Quanto mais longe, maior se nos faz o beijo…


 A saudade faz-se destes lugares e minutos agora vazios, coordenadas nascidas perfeitas, e vividas com gosto e intensidade, por nelas morarem os nossos beijos.

Proteína de tanto daquilo que eu sou, percorro-os ao detalhe, muitas vezes só porque sim, e sempre, como quem não desiste de vasculhar a semana à procura do domingo, mesmo sabendo que ela já não o tem, nem voltará a ter.

E o tempo, esse mesmo que dizem carregar em si mesmo, a lixivia de esquecer, tem o condão de nos levar ao detalhe mais microscópico dessa saudade, abandonando-nos ali, numa imensidão fria que estranhamos, e que nos faz doer.

Mas já aprendi, e levo sempre comigo uma mão cheia de padres nossos e flores, que vou colocando, devagarinho, pouco a pouco, sobre esses lugares e esses momentos vazios, seguindo este ímpeto sagrado de jamais nos deixar morrer.

Não quero que o vento que sopra, e que passa pelo tudo da história que é a nossa, leve para perto, ou para mais longe, ecos de muito pouco ou de quase nada.

Que esse vento, e todos os ventos, nos apregoem inteiros e felizes, perfumando as planícies, as casas, as montanhas e até os algares mais profundos do universo.

Há muitos anos, nas vésperas do Dia do Pai, a Irmã Celeste ajudava-me, a mim e aos demais colegas do Jardim Escola, a recortar umas flores em papel de lustro, que colávamos depois sobre um pequeno quadrado de cartolina.

No centro, e envolto pelas pétalas coloridas, poderia ser colocada uma estampa de São José.

Porque então ainda estava a aprender a escrever, copiando com mil cuidados, desenhava no canto superior direito desta pequena obra de arte: “Meu querido pai, um beijo do Quim”.

Trazíamos o trabalho para casa depois de pronto, e, muito em segredo, guardávamo-lo num sítio que achávamos ser inacessível aos adultos, fazendo uso dessa “obra prima de querer” na manhã do Dia de São José, correndo descalços para cima da cama aonde o pai ainda mal acabara de acordar.

Em março, cumpria-se a mais prazerosa “vingança” relativamente ao açúcar da manhã do dia de Natal.

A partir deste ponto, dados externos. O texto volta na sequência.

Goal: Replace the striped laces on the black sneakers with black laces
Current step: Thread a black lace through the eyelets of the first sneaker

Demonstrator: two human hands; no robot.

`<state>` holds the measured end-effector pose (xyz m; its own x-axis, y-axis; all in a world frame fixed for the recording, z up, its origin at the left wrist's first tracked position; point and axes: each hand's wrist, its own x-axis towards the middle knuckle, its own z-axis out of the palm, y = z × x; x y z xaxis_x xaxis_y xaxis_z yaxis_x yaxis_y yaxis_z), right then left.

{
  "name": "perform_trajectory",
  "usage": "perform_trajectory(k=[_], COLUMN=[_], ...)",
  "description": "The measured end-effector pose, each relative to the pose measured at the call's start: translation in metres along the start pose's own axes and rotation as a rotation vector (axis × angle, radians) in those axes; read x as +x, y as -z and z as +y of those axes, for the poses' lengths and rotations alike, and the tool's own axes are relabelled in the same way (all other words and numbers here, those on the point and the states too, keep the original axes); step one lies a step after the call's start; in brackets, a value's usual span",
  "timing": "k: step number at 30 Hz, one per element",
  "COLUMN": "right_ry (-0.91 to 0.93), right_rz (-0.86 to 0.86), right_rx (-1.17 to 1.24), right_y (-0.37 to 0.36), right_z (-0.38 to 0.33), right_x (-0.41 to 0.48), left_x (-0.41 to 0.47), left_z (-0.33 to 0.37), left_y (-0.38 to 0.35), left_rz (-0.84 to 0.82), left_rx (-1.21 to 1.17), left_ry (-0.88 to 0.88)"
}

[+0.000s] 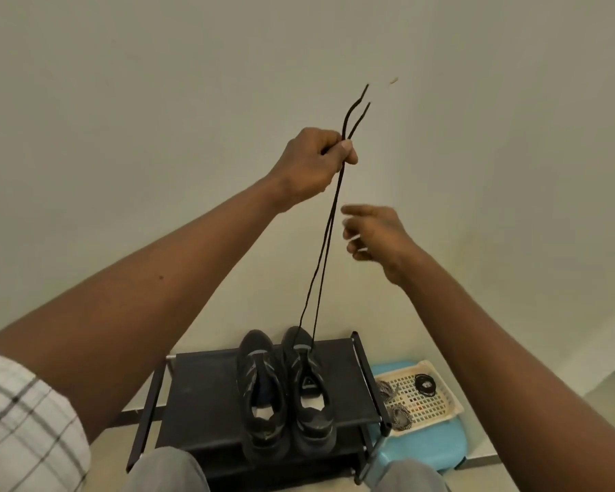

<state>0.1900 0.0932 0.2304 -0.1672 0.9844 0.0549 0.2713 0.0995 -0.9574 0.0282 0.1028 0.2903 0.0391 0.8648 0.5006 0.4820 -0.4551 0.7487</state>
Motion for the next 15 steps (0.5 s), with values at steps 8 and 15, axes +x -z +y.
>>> perform_trajectory(k=[8,15], right_ry=[-0.178,-0.369], right_rz=[-0.194,-0.047], right_rx=[-0.46,-0.445], right_y=[-0.055,-0.09], right_z=[0.165,0.292], right_x=[0.02,0.018], left_x=[-0.016,-0.049], left_z=[-0.036,-0.104], left_y=[-0.015,-0.028], left_rz=[0.093,0.144], left_rx=[-0.209,-0.644], left_ry=[0.003,0.217])
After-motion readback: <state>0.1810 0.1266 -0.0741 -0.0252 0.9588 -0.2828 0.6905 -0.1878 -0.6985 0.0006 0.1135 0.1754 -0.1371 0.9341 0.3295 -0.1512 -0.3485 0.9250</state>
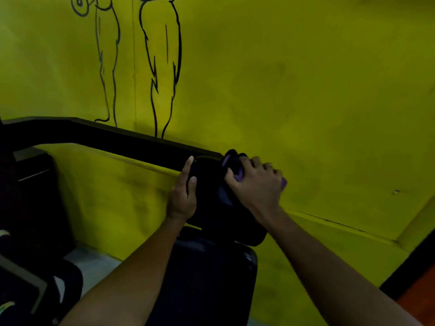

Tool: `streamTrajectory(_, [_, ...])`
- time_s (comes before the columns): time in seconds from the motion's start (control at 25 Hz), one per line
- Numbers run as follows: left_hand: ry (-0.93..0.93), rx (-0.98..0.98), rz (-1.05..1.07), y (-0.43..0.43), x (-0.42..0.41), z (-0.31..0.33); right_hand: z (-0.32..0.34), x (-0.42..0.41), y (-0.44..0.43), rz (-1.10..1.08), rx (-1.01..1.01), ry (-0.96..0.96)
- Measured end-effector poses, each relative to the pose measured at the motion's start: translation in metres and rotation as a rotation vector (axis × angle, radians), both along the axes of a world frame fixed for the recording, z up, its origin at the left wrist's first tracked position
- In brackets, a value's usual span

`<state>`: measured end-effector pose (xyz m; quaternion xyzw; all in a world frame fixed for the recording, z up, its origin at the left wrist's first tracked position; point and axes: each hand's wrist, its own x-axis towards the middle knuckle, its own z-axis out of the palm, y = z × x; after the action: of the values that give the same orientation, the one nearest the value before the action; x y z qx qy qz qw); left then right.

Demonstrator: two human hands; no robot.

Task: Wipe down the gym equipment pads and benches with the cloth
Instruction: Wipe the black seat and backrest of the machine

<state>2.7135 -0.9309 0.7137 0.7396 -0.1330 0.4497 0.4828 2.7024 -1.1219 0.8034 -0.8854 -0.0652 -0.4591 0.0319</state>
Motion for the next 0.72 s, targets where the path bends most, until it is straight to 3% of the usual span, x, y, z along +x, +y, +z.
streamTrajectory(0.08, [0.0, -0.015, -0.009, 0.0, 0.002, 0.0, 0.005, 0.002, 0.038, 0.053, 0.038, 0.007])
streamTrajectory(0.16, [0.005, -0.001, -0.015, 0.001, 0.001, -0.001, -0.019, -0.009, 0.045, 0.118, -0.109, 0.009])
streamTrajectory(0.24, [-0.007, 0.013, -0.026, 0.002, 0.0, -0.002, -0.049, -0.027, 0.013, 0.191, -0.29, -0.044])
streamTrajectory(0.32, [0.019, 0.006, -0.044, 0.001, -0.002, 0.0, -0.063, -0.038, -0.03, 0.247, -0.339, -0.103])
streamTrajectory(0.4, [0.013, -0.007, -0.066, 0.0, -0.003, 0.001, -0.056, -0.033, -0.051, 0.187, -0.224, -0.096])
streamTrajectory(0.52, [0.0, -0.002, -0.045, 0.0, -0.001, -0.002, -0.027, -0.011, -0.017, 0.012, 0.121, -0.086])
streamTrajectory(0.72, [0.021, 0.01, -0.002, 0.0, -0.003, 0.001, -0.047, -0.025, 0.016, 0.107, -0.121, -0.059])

Terá sido então, e de modo informal, que assumi sermos feitos de beijos, de fé e de flores, que são, no fundo, as três componentes fundamentais do amor, e também do Céu para onde ele sempre tem uma porta.

Ainda que sob a aparência de um simples, e mortal, quadrado de cartolina.

Ainda que os meus pés descalços sintam hoje, e pela primeira vez desde que nasci, o frio de um chão gelado, quando correm a caminho de uma “cama” sossegada onde já não estás.

Meu querido pai, um beijo do Quim, e um beijo maior do que nunca, porque parte daqui, e chega a essa pátria plena de Deus e de infinita paz.